I have a Sealy or Serta (can't remember which brand) King size pillow top that I had bought in Manila a few years ago. It is perfect for me. Have you tried the Ayala Mall in the Freeport? I vaguely remember seeing "real" mattresses up on the 2nd floor.


----------



## roodog78 (Sep 7, 2013)

Yep that's the place I'm thinking of, ill go check it out. Sealy or Serta that's the sign I remember seeing.


----------



## Asian Spirit (Mar 1, 2010)

roodog78 said:


> Yep that's the place I'm thinking of, ill go check it out. Sealy or Serta that's the sign I remember seeing.

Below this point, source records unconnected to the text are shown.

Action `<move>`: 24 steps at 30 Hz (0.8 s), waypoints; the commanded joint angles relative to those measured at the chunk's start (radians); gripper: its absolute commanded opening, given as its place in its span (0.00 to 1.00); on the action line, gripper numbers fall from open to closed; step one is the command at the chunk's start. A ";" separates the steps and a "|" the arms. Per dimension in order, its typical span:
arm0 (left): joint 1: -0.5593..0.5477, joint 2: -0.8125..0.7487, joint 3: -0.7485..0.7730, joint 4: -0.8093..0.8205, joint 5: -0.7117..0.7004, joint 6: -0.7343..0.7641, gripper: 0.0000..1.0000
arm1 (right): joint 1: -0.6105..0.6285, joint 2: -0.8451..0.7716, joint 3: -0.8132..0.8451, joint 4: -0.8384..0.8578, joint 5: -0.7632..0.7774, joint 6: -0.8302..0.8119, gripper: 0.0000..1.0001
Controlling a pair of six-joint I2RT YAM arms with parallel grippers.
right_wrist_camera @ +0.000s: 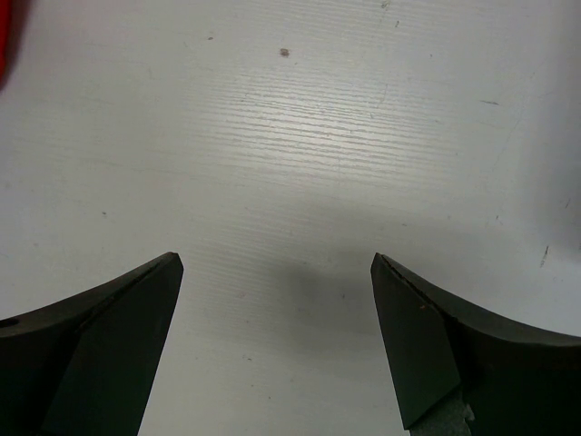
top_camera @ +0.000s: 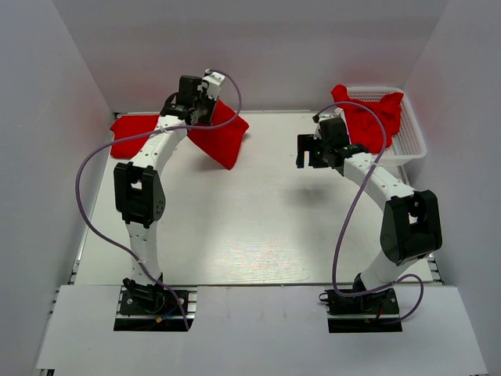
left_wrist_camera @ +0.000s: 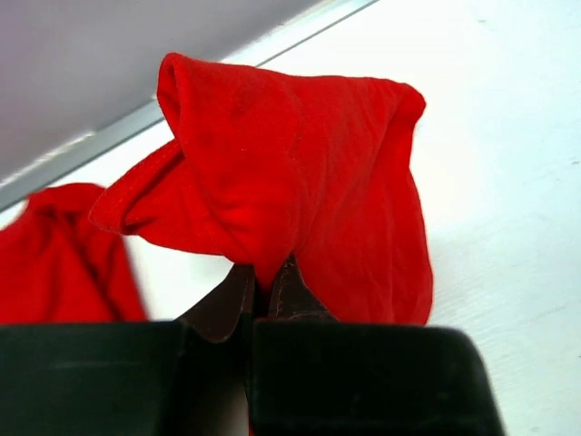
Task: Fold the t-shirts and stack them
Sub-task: Put the neatly folded tshirt into the corner of the board with the left arm
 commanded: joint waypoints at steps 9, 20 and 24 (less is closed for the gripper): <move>0.131 -0.113 0.039 -0.001 0.010 0.195 0.00 | 0.000 -0.014 0.023 0.008 -0.007 -0.009 0.90; 0.233 -0.123 0.048 0.039 0.030 0.215 0.00 | 0.000 0.027 0.052 -0.006 -0.024 -0.009 0.90; 0.269 -0.123 0.048 0.039 0.050 0.215 0.00 | -0.001 0.041 0.068 -0.011 -0.039 -0.009 0.90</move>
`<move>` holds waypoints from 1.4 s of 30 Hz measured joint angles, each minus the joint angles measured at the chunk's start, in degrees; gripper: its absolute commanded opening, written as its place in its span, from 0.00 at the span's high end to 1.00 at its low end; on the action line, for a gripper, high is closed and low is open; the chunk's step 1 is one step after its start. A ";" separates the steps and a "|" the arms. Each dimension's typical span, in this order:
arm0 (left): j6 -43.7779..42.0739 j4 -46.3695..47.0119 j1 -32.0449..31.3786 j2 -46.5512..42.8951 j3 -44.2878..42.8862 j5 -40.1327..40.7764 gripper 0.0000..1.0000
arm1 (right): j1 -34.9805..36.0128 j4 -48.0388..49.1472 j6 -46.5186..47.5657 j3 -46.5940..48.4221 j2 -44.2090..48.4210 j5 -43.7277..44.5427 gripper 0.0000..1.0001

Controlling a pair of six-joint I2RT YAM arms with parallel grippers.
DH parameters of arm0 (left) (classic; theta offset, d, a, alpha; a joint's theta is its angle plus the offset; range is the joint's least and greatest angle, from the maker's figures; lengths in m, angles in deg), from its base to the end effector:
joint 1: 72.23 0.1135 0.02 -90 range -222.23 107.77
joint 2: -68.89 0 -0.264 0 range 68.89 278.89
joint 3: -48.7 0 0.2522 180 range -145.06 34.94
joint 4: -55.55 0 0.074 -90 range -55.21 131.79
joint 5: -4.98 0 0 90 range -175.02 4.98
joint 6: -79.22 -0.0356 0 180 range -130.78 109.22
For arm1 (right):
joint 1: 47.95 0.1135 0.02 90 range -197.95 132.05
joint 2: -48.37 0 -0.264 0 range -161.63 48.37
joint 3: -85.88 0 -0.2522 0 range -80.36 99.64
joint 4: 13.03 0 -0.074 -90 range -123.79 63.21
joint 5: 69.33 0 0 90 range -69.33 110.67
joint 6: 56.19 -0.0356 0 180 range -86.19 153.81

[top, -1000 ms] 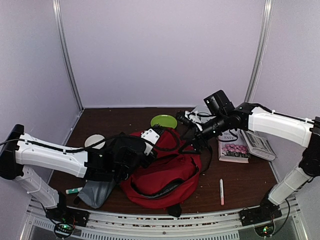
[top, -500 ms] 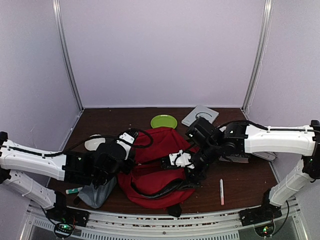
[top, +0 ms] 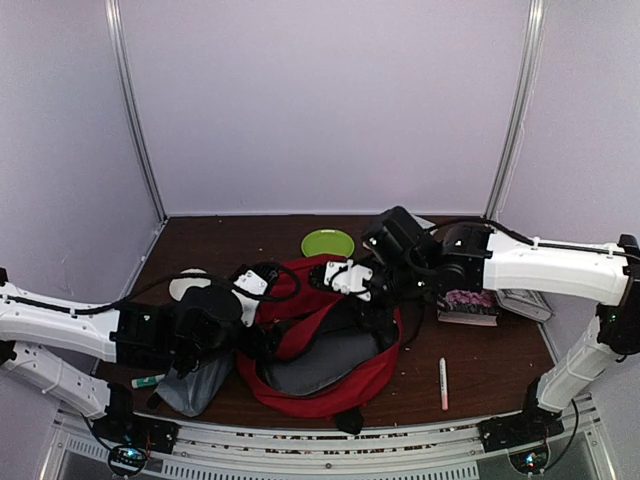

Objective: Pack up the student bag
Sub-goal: Pick up the largest pocket of the bag from the student bag, then pass from the right arm to the left

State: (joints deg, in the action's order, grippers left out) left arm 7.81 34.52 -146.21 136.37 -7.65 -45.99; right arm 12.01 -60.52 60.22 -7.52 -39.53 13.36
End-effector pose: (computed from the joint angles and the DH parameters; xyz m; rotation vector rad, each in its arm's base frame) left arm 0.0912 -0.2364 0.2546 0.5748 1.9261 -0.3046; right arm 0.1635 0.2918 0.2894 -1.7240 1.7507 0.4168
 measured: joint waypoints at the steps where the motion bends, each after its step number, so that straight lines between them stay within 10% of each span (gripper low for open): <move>1: -0.87 1.42 -1.07 0.26 -0.02 -0.72 0.02 | -1.18 -0.15 -0.92 1.95 0.00 -0.63 1.00; 20: -11.41 19.96 -5.40 20.37 -9.66 13.68 0.02 | -6.91 -3.32 -8.20 11.56 -1.22 -9.14 1.00; 31: -17.94 25.14 -3.87 23.04 -9.99 16.98 0.64 | -10.08 -3.93 -10.21 12.09 -1.66 -16.26 1.00; 34: -18.86 23.41 -1.20 19.74 -8.83 12.96 0.98 | -10.25 -4.35 -9.27 12.02 -1.09 -17.33 0.97; 42: -20.37 17.70 2.05 18.12 -9.81 1.95 1.00 | -11.45 -10.62 -4.44 12.09 -0.37 -18.67 0.57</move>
State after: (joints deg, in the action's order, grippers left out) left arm -12.57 52.23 -144.15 154.49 -17.47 -44.05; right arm 0.56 -71.14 55.79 4.56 -39.90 -5.31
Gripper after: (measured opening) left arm 0.020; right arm 0.298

Those are both excellent brands and will be much better even than what is available in Marquee Mall. If you're gonna pay the price ya might as well get the quality and one that will last..


----------



## M.C.A. (Feb 24, 2013)

Miss my Sealy Posturepedic mattress, I had a Queen sized one in the states and it cost me $600 back in 1988.


----------



## roodog78 (Sep 7, 2013)

I went yesterday to Ayala mall here on the base, up on the 2nd floor is a place called western appliances I think, anyway they stock "Serta" brand mattress' and pillows. I grabbed a pillow and what a difference, the mattress will get delivered tomorrow and I can't wait. Off to Angeles today to get the back cracked by a chiro and hopefully ill be back to normal.


----------



## pakawala (Sep 10, 2014)

roodog78 said:


> Hi guys, I'm just wondering if anyone knew of a decent chiropractor around. I can't seem to find any nearby or in subic. I am aware that there is maybe a couple out Angeles way, has anyone had experience with them?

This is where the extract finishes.